TASK REQUIREMENTS:
Line by line, retype the data exactly as it is given.

STORED DATA:
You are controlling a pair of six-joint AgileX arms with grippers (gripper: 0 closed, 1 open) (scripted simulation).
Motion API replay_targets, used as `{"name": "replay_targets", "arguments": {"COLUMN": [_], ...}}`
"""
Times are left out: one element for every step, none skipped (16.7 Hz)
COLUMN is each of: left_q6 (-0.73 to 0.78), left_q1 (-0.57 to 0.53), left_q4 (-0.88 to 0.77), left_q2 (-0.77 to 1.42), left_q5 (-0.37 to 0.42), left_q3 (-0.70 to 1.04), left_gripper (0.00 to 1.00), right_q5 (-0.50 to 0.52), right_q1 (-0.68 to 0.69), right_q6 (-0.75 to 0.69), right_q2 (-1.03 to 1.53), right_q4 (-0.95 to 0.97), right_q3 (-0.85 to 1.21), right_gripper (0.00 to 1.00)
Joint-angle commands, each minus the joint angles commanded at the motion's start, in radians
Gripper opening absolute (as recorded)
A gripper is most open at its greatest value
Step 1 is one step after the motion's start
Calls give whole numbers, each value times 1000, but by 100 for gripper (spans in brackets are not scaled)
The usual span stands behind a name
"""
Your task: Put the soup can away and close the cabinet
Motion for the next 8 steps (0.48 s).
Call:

TASK RESPONSE:
You are controlling a pair of six-joint AgileX arms with grippers (gripper: 0 closed, 1 open) (scripted simulation).
Motion API replay_targets, used as `{"name": "replay_targets", "arguments": {"COLUMN": [_], ...}}`
"""
Times are left out: one element for every step, none skipped (16.7 Hz)
COLUMN is each of: left_q6 (-0.73 to 0.78), left_q1 (-0.57 to 0.53), left_q4 (-0.88 to 0.77), left_q2 (-0.77 to 1.42), left_q5 (-0.37 to 0.42), left_q3 (-0.70 to 1.04), left_gripper (0.00 to 1.00), right_q5 (-0.50 to 0.52), right_q1 (-0.68 to 0.69), right_q6 (-0.75 to 0.69), right_q2 (-1.03 to 1.53), right_q4 (-0.95 to 0.97), right_q3 (-0.85 to 1.21), right_gripper (0.00 to 1.00)
Joint-angle commands, each minus the joint angles commanded at the motion's start, in radians
Gripper opening absolute (as recorded)
A gripper is most open at its greatest value
Step 1 is one step after the motion's start
Calls give whole numbers, each value times 1000, but by 100 for gripper (spans in brackets are not scaled)
The usual span stands behind a name
"""
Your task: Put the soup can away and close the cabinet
Motion for the next 8 steps (0.48 s).
Call:

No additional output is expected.